> _YOUR TASK_:
Identify each line below that contains the word "gets", and copy it out.

> _TASK INPUT_:
*** Begin section ***

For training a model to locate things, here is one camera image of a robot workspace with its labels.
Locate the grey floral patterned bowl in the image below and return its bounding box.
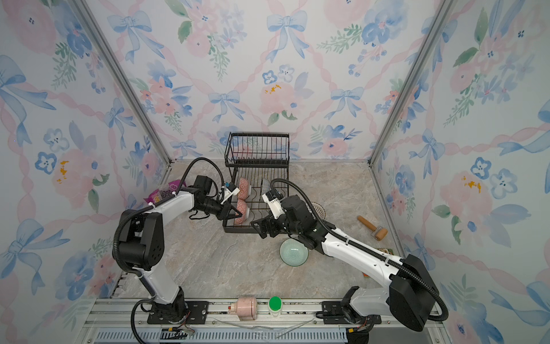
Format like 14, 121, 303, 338
233, 199, 250, 226

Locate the brown white lattice bowl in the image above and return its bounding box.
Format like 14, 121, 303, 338
312, 202, 326, 220

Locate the red patterned bowl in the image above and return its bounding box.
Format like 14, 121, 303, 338
238, 178, 252, 200

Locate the light green bowl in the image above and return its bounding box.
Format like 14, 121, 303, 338
279, 239, 309, 267

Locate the dark blue striped bowl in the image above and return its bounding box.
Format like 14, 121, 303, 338
261, 179, 272, 195

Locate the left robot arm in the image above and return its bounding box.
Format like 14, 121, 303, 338
113, 157, 244, 324

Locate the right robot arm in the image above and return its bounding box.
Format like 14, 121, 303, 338
252, 179, 450, 332

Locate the black two-tier dish rack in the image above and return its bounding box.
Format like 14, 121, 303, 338
223, 131, 290, 234

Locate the purple snack bag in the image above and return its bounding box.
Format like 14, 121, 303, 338
144, 179, 180, 205

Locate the green lid bottle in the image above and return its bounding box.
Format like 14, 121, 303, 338
268, 296, 283, 317

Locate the wooden roller tool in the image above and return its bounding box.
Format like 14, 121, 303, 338
357, 216, 388, 241

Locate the pink cup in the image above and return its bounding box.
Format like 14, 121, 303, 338
228, 297, 258, 321

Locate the orange food packet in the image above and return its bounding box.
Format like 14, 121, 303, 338
379, 248, 394, 255

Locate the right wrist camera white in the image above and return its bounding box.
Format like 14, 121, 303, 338
262, 189, 284, 219

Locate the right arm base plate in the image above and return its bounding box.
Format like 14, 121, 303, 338
315, 301, 382, 326

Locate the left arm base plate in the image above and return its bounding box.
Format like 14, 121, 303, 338
147, 300, 209, 325

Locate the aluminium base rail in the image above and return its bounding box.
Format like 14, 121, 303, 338
76, 299, 451, 343

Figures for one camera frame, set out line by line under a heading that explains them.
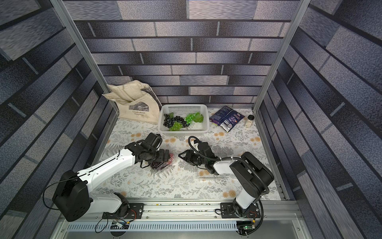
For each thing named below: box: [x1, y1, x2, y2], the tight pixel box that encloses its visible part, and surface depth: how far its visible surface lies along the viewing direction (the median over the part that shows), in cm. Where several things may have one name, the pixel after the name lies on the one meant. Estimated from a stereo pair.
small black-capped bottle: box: [244, 114, 255, 128], surface depth 106 cm
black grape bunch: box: [163, 112, 191, 128], surface depth 108 cm
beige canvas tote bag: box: [101, 79, 162, 124], surface depth 107 cm
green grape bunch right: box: [184, 111, 204, 125], surface depth 109 cm
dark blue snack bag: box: [209, 105, 246, 133], surface depth 111 cm
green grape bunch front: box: [169, 120, 184, 132], surface depth 106 cm
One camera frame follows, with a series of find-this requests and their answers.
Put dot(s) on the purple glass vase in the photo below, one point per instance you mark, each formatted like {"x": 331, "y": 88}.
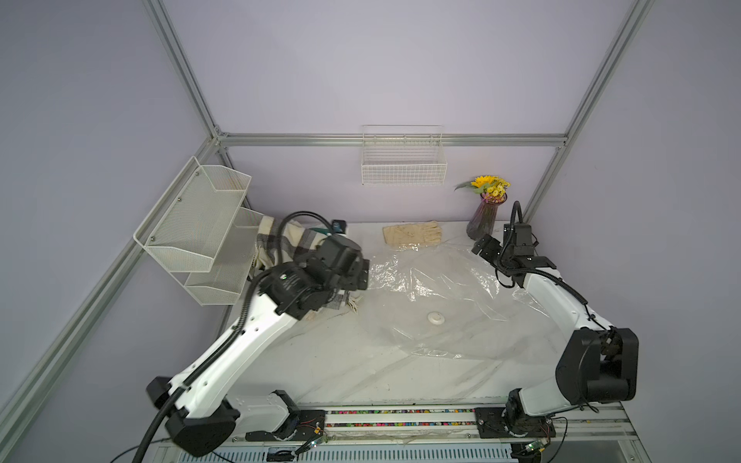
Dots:
{"x": 483, "y": 221}

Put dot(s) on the cream plaid fringed scarf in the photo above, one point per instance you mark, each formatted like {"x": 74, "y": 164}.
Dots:
{"x": 294, "y": 242}

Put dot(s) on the white vacuum bag valve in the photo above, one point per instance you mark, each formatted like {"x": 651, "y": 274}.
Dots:
{"x": 436, "y": 318}

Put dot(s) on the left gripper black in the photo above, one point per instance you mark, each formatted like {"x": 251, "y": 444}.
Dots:
{"x": 357, "y": 277}

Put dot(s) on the beige leather gloves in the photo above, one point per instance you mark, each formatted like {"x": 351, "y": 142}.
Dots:
{"x": 413, "y": 235}

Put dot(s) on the aluminium mounting rail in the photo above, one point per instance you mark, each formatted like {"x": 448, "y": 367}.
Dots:
{"x": 419, "y": 422}

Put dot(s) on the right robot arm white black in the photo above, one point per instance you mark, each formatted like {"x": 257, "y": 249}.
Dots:
{"x": 600, "y": 361}

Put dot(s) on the white mesh two-tier shelf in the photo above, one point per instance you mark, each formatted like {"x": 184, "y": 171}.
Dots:
{"x": 202, "y": 233}

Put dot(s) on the yellow flower bouquet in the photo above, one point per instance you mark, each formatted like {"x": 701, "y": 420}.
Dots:
{"x": 492, "y": 189}

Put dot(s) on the clear plastic vacuum bag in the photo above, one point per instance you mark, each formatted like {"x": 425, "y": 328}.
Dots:
{"x": 484, "y": 319}

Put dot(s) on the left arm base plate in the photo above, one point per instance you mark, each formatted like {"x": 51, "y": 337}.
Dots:
{"x": 300, "y": 427}

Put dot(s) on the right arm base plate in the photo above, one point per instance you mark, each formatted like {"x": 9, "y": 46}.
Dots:
{"x": 499, "y": 423}

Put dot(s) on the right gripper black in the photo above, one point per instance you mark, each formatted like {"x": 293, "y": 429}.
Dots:
{"x": 487, "y": 253}

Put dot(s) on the white wire wall basket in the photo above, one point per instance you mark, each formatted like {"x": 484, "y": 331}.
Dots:
{"x": 403, "y": 155}

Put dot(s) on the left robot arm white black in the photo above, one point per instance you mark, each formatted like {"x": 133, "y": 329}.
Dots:
{"x": 193, "y": 405}

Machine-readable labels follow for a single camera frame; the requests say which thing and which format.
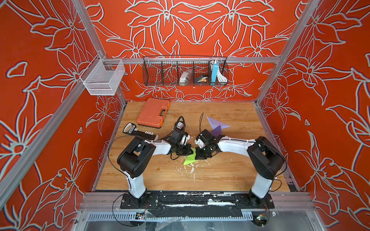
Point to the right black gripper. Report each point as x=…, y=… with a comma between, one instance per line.
x=198, y=156

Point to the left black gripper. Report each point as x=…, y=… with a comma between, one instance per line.
x=188, y=147

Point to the lime green square paper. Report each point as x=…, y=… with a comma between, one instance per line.
x=190, y=158

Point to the light lavender square paper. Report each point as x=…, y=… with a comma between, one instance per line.
x=216, y=123

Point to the dark purple square paper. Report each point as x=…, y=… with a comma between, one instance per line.
x=216, y=131

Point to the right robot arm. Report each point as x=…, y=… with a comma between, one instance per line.
x=266, y=160

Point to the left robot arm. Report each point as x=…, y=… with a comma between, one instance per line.
x=135, y=158

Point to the black round disc with label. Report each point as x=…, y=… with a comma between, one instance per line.
x=180, y=125

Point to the orange plastic tool case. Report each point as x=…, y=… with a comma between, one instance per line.
x=153, y=113

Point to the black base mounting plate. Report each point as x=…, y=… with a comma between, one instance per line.
x=156, y=199

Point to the silver packet in basket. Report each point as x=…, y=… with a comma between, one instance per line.
x=185, y=78

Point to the black item in basket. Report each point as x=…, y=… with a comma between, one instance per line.
x=203, y=79

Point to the light blue box in basket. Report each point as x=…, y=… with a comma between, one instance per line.
x=215, y=69

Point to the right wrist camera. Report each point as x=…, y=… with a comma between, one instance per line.
x=204, y=138

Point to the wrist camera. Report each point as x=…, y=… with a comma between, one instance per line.
x=204, y=138
x=184, y=139

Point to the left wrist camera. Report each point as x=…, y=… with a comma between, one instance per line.
x=184, y=139

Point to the black wire wall basket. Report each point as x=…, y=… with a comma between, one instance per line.
x=167, y=70

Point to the white slotted cable duct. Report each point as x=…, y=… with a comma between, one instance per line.
x=140, y=216

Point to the clear plastic wall bin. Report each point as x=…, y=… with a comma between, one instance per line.
x=103, y=79

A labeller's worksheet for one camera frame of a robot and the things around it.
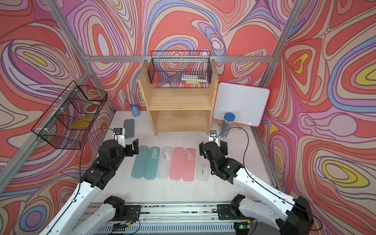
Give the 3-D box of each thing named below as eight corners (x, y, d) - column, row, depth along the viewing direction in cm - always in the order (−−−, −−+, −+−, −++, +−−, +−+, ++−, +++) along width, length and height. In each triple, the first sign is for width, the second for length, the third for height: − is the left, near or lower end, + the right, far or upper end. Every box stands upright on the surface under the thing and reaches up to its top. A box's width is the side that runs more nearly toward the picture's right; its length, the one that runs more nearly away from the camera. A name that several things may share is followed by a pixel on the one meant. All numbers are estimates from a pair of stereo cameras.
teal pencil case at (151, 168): (144, 179, 87) (142, 177, 85) (150, 148, 101) (149, 146, 99) (156, 179, 87) (155, 177, 85) (161, 148, 101) (160, 146, 99)
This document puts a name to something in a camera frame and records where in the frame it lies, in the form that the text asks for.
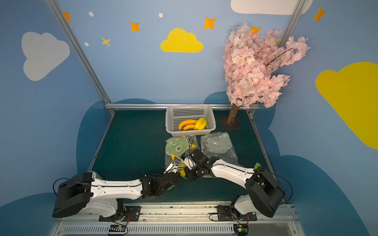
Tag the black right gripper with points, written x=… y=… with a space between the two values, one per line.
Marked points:
x=194 y=169

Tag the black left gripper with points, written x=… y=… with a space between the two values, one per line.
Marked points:
x=173 y=174

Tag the yellow banana bunch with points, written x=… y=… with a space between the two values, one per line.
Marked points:
x=188 y=152
x=201 y=124

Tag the clear zip-top bag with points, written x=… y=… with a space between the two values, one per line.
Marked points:
x=219 y=145

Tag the green printed zip-top bag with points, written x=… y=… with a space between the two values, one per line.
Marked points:
x=177 y=145

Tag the orange banana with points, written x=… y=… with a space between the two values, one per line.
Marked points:
x=186 y=122
x=189 y=127

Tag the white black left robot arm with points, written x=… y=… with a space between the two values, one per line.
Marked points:
x=86 y=193

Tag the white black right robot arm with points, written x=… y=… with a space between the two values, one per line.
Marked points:
x=264 y=192

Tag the left circuit board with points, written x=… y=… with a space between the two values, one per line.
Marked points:
x=116 y=230

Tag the circuit board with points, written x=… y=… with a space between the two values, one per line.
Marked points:
x=240 y=230
x=116 y=230

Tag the white perforated plastic basket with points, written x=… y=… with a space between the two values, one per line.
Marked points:
x=175 y=115

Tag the right circuit board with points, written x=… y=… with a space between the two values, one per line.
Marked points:
x=240 y=230

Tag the artificial pink blossom tree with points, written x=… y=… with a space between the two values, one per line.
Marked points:
x=250 y=60

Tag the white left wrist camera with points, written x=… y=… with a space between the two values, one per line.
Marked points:
x=173 y=166

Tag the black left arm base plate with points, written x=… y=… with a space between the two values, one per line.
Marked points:
x=124 y=214

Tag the aluminium front rail bed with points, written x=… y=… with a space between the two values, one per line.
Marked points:
x=183 y=219

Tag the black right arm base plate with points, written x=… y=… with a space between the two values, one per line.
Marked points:
x=228 y=213

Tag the dark square tree base plate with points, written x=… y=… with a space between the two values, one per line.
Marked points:
x=234 y=125

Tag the aluminium right frame rail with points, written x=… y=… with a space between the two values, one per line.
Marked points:
x=261 y=120

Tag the aluminium frame rail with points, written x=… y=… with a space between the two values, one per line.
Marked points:
x=133 y=106
x=261 y=120

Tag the aluminium back frame rail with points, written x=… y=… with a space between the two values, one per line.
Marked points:
x=133 y=106

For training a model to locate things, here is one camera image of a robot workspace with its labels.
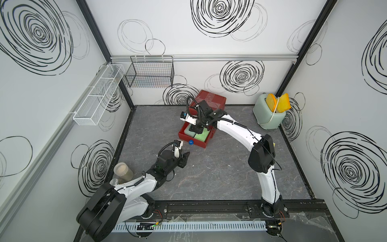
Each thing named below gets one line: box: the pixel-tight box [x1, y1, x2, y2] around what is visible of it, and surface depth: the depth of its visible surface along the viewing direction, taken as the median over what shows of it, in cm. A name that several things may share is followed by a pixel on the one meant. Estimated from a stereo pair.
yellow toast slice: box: [276, 92, 292, 113], surface depth 97 cm
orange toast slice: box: [266, 93, 277, 113], surface depth 96 cm
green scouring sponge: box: [193, 127, 210, 143], surface depth 93 cm
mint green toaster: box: [252, 93, 287, 130], surface depth 101 cm
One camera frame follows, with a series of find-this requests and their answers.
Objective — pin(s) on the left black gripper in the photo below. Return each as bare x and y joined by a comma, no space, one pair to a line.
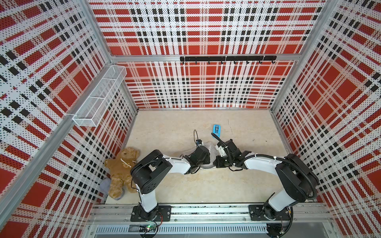
207,159

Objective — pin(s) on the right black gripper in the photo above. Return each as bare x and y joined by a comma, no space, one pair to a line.
219,164

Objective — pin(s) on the clear bubble wrap sheet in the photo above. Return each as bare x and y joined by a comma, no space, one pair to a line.
212,150

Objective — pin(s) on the blue tape dispenser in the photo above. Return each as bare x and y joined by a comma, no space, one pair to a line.
216,130

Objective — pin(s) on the white plate green red rim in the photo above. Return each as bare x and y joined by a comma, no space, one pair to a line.
207,166

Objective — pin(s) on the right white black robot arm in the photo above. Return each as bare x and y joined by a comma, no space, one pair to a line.
298,181

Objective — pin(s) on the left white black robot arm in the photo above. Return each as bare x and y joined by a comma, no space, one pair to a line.
148,173

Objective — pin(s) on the brown teddy bear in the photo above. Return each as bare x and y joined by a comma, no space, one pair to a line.
120,172

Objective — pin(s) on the green circuit board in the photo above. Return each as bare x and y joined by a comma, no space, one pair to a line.
141,229

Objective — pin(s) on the grey blue slipper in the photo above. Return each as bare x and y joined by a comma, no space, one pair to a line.
105,187

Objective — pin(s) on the black wall hook rail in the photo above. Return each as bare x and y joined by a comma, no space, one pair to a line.
228,58

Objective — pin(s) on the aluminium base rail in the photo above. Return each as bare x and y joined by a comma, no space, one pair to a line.
218,220

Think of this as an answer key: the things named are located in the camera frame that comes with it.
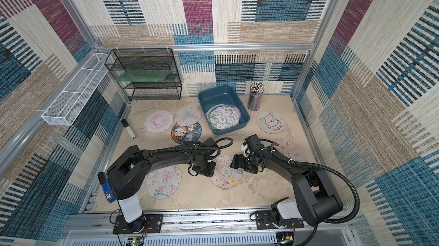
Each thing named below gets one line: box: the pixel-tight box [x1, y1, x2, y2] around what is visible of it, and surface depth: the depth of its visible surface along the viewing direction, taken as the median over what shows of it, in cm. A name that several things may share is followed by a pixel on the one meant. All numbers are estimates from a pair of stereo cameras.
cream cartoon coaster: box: [210, 155, 245, 190], surface depth 88 cm
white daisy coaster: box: [209, 106, 240, 130], surface depth 108 cm
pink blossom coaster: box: [145, 164, 182, 200], surface depth 85 cm
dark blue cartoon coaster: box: [171, 121, 202, 145], surface depth 104 cm
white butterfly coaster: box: [173, 105, 202, 127], surface depth 114 cm
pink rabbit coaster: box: [274, 136, 306, 162], surface depth 99 cm
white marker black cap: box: [121, 118, 137, 140], surface depth 102 cm
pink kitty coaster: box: [144, 110, 174, 134], surface depth 110 cm
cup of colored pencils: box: [247, 81, 265, 112], surface depth 104 cm
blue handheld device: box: [97, 171, 118, 204], surface depth 81 cm
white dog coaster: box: [256, 110, 286, 134], surface depth 110 cm
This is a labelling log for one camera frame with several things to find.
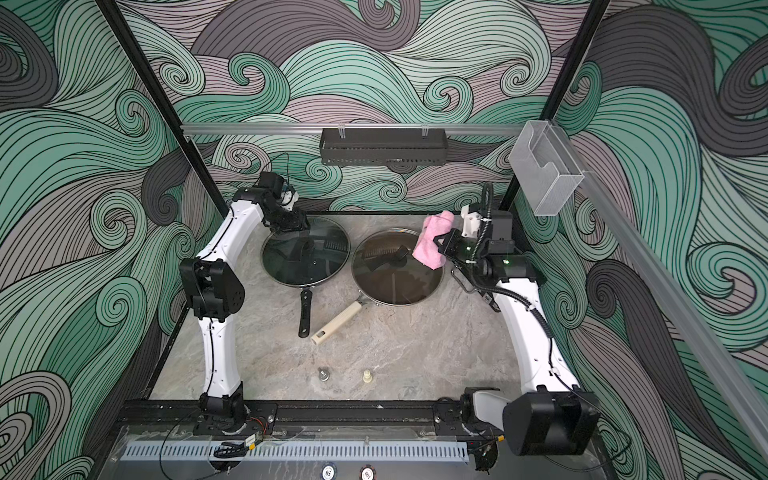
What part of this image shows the pink cloth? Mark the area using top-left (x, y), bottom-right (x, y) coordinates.
top-left (412, 211), bottom-right (454, 270)

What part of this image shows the glass frying pan lid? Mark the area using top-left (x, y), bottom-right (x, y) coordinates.
top-left (260, 215), bottom-right (352, 288)

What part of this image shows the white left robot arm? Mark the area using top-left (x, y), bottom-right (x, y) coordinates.
top-left (179, 172), bottom-right (309, 428)

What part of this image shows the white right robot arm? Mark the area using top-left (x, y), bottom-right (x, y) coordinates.
top-left (433, 229), bottom-right (601, 456)

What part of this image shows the black frying pan with lid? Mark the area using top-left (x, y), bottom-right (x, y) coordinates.
top-left (260, 215), bottom-right (352, 339)

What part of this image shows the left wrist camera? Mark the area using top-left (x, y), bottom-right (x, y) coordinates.
top-left (280, 189), bottom-right (299, 212)

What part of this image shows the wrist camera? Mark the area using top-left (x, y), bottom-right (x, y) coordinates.
top-left (460, 205), bottom-right (484, 240)
top-left (280, 189), bottom-right (299, 212)

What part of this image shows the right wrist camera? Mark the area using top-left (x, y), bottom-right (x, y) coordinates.
top-left (460, 205), bottom-right (484, 240)

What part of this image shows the brown wok with wooden handle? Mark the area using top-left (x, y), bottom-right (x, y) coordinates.
top-left (310, 227), bottom-right (446, 346)

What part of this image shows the black wall shelf tray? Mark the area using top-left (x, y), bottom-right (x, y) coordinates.
top-left (319, 129), bottom-right (449, 167)

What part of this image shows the aluminium rail back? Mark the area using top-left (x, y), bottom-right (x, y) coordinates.
top-left (181, 122), bottom-right (524, 137)

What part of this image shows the aluminium rail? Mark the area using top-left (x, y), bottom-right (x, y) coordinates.
top-left (181, 122), bottom-right (524, 137)
top-left (546, 122), bottom-right (767, 458)

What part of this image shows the clear plastic wall bin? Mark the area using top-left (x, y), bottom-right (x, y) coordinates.
top-left (509, 120), bottom-right (584, 217)

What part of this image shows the black frame post left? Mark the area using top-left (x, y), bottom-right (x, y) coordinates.
top-left (95, 0), bottom-right (229, 218)

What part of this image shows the black frame post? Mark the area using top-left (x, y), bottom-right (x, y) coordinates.
top-left (499, 1), bottom-right (609, 210)
top-left (95, 0), bottom-right (229, 218)

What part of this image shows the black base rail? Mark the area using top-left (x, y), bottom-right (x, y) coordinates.
top-left (113, 398), bottom-right (595, 438)

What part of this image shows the black frame post right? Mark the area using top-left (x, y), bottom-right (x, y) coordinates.
top-left (499, 1), bottom-right (609, 210)

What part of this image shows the white slotted cable duct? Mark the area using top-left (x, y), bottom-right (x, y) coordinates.
top-left (119, 441), bottom-right (469, 463)

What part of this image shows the aluminium rail right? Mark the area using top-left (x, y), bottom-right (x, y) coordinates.
top-left (546, 122), bottom-right (767, 458)

*** End section ***

> _SOLUTION BELOW_:
Each thing named below gets one line: box: the pixel-tight box [x1, y1, x2, y2] around what is visible of it, and surface depth: the depth of its visible surface along the viewing direction, taken as the median over what shows of it, in cm. A name that several things may share is followed by a pixel on the one meant. Estimated from a stereo pair.
Each thing named below gets one line: box: the pixel-tight box [x1, y1, x2, y2] around what is visible of it, and surface depth: the depth of its visible surface along the viewing direction, taken as the median over what shows of it, in cm. A name that several things may share is followed by a pixel on the one meant. All numbers are estimates from a pair of stereo cameras.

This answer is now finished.